USEFUL INFORMATION: Short introduction to script versionning (git) through Rstudio

UE NGS - ENS LYON

Author

NGS-team - 2023

This intro is a compilation of various tutorials available on the web:

The aim is to teach you the basic concepts and commands so that you can work independently in :

1 Why should you use Git?

1.1 Without git

  • Management of chaotic files between
    • different versions of a file (V1,V2,final, final_ok ….)
    • different system backups (PC, backup disks, …)
    • different users …
  • no trace of why changes were made
  • impossible to return to an earlier version

This comic strip should bring back memories for everyone:

1.2 With git

  • Preservation and archiving of your project

  • Clear history of changes

  • Efficient collaborative working:

    • Work in parallel and easily merge files
    • Keep track of who did what

2 Git can be seen as a time machine

Git lets you write the history of your project, alone or with others, via using snapshot which can be seen as pictures of the folder and files contained in it that you wish to track.
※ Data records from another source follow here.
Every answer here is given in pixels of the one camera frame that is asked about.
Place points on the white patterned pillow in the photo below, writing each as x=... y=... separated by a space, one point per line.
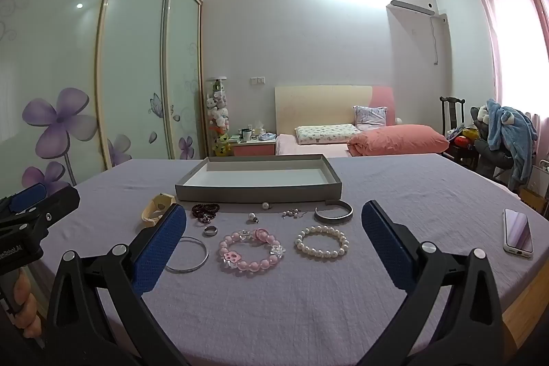
x=326 y=133

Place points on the floral sliding door wardrobe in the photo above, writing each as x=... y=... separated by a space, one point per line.
x=64 y=48

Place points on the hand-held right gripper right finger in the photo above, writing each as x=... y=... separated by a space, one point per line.
x=386 y=246

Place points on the small floral pillow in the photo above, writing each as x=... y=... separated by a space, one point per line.
x=369 y=116

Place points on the wide silver cuff bangle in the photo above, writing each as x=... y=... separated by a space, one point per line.
x=332 y=220

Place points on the grey padded chair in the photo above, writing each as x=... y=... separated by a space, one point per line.
x=484 y=160

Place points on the white smartphone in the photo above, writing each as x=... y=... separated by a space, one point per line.
x=517 y=233

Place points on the cardboard box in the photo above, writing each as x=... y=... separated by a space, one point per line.
x=536 y=198

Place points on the tissue box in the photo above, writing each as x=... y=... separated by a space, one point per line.
x=259 y=130

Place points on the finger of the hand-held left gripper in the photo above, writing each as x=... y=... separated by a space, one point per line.
x=58 y=205
x=25 y=198

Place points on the grey cardboard box tray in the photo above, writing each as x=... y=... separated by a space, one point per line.
x=193 y=190

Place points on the person's left hand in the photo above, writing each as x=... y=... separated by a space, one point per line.
x=25 y=306

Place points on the clear tube of plush toys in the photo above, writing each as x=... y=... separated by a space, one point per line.
x=218 y=113

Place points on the pearl cluster drop earrings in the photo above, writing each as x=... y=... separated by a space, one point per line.
x=294 y=212

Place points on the salmon pink pillow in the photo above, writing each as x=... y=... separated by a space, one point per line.
x=399 y=141

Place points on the cream and pink headboard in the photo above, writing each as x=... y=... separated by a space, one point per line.
x=317 y=104

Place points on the white air conditioner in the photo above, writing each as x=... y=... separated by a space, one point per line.
x=411 y=3

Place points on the blue plush garment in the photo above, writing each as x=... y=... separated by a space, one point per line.
x=514 y=134

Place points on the white wall sockets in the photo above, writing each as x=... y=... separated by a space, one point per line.
x=257 y=81

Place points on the pink curtain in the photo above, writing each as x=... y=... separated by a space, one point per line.
x=514 y=6

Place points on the dark wooden chair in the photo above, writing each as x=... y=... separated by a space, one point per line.
x=452 y=108

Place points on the pink bed sheet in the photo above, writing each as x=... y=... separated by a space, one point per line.
x=287 y=145

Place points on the pink nightstand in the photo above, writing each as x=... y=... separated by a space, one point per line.
x=253 y=149

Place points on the red and yellow toys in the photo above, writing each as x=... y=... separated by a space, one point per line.
x=465 y=139

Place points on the thin silver bangle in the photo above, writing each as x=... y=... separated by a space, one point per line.
x=206 y=259

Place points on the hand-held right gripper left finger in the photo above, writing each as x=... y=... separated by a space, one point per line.
x=163 y=246
This folder is the repository. Each time you want to freeze the state of the repository, to take a snapshot, you do what’s called a commit.

Each commit records a certain amount of information:

  • the modifications made
  • who made the modifications
  • when the modifications was made
  • why the modifications were made, description of the modifications (via a commit message).
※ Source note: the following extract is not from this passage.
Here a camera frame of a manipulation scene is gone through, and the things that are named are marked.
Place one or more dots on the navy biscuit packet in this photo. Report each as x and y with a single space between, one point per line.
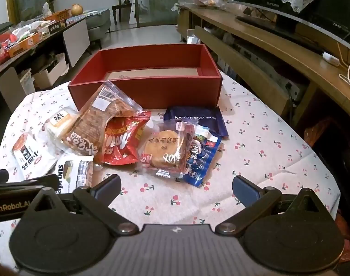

Over the course of commits, you’ll build up a history that can be consulted. The main history, which contains the “clean” version of your repository, is located on the master branch.
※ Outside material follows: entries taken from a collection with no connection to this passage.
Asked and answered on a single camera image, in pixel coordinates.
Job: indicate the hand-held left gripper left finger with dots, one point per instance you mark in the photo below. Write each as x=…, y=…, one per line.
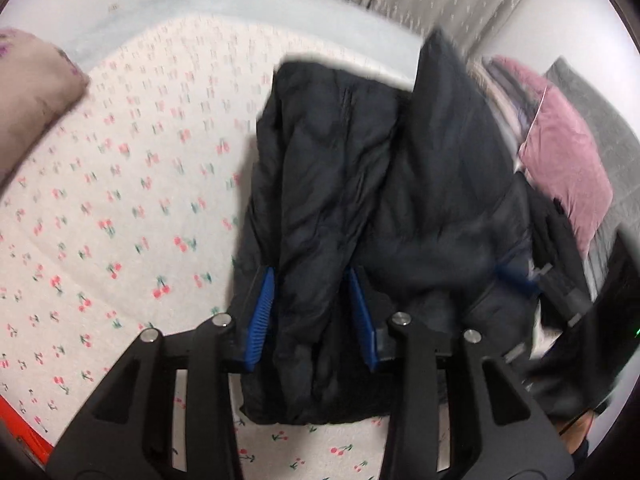
x=261, y=315

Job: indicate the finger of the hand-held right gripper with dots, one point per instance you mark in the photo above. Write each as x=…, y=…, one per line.
x=562, y=292
x=517, y=280

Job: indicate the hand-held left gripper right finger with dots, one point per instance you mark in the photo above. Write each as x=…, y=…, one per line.
x=361, y=315

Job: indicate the black quilted puffer jacket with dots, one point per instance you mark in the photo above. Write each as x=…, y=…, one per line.
x=350, y=185

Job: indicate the person's right forearm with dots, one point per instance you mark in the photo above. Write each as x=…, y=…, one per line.
x=575, y=425

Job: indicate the black fleece garment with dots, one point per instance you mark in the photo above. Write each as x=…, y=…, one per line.
x=555, y=230

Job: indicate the pink velvet pillow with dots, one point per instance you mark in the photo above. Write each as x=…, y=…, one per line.
x=565, y=160

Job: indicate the grey quilted headboard cushion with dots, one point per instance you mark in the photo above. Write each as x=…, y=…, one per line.
x=610, y=140

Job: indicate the cherry print bed sheet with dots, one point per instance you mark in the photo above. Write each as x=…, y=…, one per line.
x=125, y=210

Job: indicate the folded pink grey blankets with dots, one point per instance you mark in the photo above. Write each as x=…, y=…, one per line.
x=505, y=90

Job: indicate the orange box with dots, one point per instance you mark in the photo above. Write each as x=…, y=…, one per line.
x=25, y=425

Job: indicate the mauve floral pillow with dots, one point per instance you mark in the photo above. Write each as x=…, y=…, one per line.
x=35, y=90

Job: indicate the light grey bed blanket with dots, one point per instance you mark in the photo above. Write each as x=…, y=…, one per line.
x=200, y=0
You can also create parallel branches from a commit. For example, you could create an additional branch to do something “just to see” and abandon your idea, or keep your modifications and merge them with the master branch via a merge. But either way, you’ll have kept track of them.

In this course, we won’t be using any additional branches, but you should know that they do exist, and that they make this tool, git, so powerful and indispensable for collaborative projects.

2.1 Collaborate or archive your code via a remote repository (e.g. gitlab/github)

Git lets you make a backup of your versioned project. On a remote server, elsewhere, this is called the remote. Your remote can be on Github (the most famous) or on a self-hosted Gitlab (as here at the ENS).

To retrieve a project from a remote, the first time, you clone it; as the name suggests, you clone the project, making a copy of it that you retrieve locally, on your machine. When you make commits to your local project, you can send them to the remote by making a push. Other people connected to the remote will perform a pull to retrieve your commit.

In this way, the local version (on your computer) and the remote version (on the remote) of your project are always synchronized.

2.2 How do you write your story?

The three most common manipulations are shown in the diagram below:

pull: I retrieve the latest version of the files from the remote repository commit: validate my changes with a message explaining them push: transmit validated changes to the remote repository

To be more precise, there is an additional step to be taken before validating your modifications (i.e. making a commit): indexing your modifications. In fact, git allows you to manage modifications in subtle ways and not take into account all the modifications in your workspace (working directory). Only indexed modifications, those you have added to your staging area via the stage command, will be saved in your commit.

To summarize :

1 - First you make changes to your files, but these changes will not be saved in the repository.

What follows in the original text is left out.